Experimental Modeling of a Micrometeorite Impact on the Moon

Abstract

The shock-explosive processing of rocks by micrometeorite and meteorite bombardment on the surface of the Moon and other airless bodies of the solar system is a dominant geological and geochemical process that produces the loose layer of regolith. The paper presents results of modeling the process of a micrometeorite impact using a millisecond laser. The targets in the experiment were a sample of basalt of composition similar to those of basalts at Moon’s mare areas and a sample of basalt glass obtained by melting this basalt. At the laser “impact”, products ejected from the crater (glass spherules, droplets of various shapes, and condensates) and melting products in the crater were studied by electron microscopy, electron microprobe analysis with energy-dispersive spectrometers, X-ray diffraction, and X-ray fluorescence analysis.

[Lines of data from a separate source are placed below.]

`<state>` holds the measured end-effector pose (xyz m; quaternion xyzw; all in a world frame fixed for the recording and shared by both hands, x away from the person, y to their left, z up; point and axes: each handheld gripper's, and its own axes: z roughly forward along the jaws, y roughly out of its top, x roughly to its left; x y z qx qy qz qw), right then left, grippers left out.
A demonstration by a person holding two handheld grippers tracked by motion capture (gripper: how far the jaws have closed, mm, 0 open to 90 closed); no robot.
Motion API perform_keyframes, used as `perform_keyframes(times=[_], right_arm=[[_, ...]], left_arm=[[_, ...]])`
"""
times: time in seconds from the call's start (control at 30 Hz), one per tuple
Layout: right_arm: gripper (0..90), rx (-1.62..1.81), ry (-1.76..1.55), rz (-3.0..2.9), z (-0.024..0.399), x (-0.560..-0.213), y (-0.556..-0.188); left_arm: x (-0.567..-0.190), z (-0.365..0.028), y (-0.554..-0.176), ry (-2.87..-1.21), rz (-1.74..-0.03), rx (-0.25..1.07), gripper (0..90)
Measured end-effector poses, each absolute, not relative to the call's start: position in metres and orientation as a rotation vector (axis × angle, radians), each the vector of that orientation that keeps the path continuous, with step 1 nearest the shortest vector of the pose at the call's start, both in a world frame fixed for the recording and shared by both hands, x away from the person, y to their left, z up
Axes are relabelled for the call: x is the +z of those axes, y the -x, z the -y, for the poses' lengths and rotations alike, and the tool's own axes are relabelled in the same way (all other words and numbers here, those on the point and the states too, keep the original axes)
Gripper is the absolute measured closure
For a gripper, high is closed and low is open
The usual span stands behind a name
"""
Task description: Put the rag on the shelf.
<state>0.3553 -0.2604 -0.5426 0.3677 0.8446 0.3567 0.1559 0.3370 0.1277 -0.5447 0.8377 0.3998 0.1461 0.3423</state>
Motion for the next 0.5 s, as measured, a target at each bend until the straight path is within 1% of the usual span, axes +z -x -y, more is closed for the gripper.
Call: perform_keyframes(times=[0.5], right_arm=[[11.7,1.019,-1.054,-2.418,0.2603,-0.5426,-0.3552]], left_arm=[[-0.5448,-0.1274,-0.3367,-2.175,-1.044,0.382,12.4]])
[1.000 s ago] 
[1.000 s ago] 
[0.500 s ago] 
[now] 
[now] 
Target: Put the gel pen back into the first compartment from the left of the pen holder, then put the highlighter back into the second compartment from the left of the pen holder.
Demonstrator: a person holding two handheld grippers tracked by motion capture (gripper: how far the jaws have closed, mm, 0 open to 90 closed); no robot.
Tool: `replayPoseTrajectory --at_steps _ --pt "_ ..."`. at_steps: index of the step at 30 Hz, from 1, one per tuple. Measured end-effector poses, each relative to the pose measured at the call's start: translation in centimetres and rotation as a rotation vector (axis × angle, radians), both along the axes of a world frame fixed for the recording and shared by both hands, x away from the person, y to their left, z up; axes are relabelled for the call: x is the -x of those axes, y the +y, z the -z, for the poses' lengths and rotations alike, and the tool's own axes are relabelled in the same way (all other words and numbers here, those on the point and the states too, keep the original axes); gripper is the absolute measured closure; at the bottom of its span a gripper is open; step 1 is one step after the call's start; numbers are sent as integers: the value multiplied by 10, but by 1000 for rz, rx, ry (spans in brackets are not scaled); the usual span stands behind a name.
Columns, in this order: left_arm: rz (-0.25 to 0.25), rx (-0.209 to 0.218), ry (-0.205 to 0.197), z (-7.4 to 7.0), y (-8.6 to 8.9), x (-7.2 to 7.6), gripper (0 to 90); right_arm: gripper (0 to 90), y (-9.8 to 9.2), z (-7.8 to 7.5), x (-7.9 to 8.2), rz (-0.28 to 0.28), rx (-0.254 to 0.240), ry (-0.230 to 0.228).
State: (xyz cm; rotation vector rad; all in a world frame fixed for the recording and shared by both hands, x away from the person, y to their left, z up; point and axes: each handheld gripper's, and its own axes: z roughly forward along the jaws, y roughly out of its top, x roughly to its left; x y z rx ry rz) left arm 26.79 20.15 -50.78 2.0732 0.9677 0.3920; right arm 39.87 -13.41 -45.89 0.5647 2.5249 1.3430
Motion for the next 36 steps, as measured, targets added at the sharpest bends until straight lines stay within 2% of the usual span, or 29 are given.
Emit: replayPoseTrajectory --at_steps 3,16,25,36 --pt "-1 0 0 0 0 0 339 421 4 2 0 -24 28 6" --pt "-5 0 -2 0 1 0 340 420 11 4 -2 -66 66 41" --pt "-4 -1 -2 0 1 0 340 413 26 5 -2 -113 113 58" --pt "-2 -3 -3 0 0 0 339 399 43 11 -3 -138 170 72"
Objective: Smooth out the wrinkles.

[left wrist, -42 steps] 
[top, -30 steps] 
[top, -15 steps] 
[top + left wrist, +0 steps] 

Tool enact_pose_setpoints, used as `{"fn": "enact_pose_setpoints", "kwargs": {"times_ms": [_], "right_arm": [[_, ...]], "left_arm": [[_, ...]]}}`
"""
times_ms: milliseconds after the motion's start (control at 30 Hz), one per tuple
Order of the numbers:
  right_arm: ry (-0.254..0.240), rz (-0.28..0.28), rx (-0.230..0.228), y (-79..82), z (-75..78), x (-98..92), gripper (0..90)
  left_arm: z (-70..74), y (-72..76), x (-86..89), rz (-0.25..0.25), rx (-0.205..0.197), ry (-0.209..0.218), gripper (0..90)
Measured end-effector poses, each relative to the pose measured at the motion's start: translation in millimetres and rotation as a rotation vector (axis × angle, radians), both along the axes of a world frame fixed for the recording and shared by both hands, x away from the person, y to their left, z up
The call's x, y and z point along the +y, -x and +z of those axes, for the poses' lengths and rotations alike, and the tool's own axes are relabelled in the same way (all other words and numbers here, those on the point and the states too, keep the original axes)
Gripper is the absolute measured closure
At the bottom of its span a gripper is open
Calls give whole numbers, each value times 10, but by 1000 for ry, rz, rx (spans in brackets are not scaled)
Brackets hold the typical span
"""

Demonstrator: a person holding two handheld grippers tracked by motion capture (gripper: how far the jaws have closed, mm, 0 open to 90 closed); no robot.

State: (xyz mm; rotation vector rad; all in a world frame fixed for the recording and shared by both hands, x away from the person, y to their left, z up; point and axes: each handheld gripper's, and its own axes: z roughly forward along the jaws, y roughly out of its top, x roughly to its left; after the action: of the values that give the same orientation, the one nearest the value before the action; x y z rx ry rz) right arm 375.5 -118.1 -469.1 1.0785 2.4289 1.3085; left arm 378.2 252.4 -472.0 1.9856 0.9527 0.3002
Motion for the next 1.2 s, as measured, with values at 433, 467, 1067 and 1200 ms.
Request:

It has been shown that the glasses (melt drops) obtained in the experiment with the basalt target are characterized by a heterogeneous distribution of chemical composition. They were mixed in variable proportions as a result of melting the original minerals of the basalt. The spherules that have undergone significant evaporation differentiation in the experiment with a basalt target (crystalline basalt) make up about 25%. When the target was basalt glass, the proportion of the spherules (that have undergone profound evaporative differentiation) was ~90%. The glass was depleted in high- and medium-volatility components (Na2O, K2O, FeO, etc.). The most strongly differentiated glasses corresponded to high-alumina HASP glasses found on the Moon (Al2O3 > 34 wt %, SiO2 < 32 wt %).